La tradition synoptique raconte, de manière cohérente, que Jean a prêché « dans le désert du pays des Juifs. » Loin des villes et des bourgades, son message (« faites pénitence, le Royaume des Cieux est proche ») ne pouvait être entendu que si « Jérusalem et tout le pays juif et tous les pays autour du Jourdain venaient à lui. » La prédication de pénitence de Jean se répandit comme une forte épidémie au loin, parmi les petits comme les grands. Tous ceux qui vinrent « se firent baptiser par lui, et reconnurent leurs péchés. » Albert Schweitzer déjà, a caractérisé le baptême de Jean comme un « sacrement eschatologique » qui doit sauver lors du Jugement. Le Jugement dernier est présenté dans l’Apocalypse d’Hénoch comme la répétition du déluge noachique. « Tels furent les jours de Noé, tels seront les jours du fils de l’Homme » Comme Jean baptise avec de l’eau, contre le jugement du déluge, celui qui vient baptisera avec du souffle, « pneuma », et avec du feu.

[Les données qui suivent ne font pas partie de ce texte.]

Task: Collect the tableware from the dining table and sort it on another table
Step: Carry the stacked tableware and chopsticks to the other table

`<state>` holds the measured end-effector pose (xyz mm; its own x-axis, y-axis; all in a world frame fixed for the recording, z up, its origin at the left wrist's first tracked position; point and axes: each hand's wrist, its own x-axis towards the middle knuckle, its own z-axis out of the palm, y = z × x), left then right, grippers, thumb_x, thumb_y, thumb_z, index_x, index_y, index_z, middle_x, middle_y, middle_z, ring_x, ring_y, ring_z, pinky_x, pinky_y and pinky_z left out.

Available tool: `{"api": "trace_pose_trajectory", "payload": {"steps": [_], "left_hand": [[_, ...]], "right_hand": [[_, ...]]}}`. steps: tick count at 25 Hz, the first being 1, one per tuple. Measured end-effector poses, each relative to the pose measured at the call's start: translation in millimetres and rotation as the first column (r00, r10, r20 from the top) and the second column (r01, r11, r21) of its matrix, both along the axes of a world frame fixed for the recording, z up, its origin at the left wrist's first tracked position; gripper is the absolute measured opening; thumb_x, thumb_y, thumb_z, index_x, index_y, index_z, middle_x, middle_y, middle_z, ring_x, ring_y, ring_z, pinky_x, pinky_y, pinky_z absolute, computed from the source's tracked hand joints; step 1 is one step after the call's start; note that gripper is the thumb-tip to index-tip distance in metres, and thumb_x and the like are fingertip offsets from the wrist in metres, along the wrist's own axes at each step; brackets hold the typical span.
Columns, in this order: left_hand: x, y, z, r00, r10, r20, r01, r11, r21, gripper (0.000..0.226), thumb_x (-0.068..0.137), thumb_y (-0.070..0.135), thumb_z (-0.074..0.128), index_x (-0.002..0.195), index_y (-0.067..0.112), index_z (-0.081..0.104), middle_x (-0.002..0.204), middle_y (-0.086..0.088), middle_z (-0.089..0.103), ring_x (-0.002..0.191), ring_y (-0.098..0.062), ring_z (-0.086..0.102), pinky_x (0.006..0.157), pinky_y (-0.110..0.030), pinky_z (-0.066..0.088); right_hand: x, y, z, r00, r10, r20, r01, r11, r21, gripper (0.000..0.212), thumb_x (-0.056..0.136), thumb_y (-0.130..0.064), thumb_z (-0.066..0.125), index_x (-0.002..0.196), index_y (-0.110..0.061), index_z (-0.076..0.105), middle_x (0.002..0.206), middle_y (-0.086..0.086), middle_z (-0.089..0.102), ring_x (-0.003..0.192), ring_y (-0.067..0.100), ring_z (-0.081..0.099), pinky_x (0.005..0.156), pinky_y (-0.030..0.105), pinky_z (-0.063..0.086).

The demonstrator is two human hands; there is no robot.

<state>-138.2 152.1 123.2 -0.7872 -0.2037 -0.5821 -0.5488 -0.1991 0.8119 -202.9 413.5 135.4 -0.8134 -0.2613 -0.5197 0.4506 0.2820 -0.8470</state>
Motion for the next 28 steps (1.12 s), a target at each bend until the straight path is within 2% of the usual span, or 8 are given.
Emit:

Jean n’a pu prédire un baptême par le Saint-Esprit, « pneuma hagion », car les disciples n’ont jamais entendu dire qu’il y ait un Saint-Esprit. Comme le baptême par l’eau, le baptême de souffle, « pneumâ », et par le feu, doit, en tant que sacrement eschatologique, sauver lors du Jugement Dernier. De même que lors du Jugement se répète le déluge du temps de Noé, se répète aussi le déluge du feu de Sodome, et le souffle du vent qui fit s’écrouler la tour de Babel.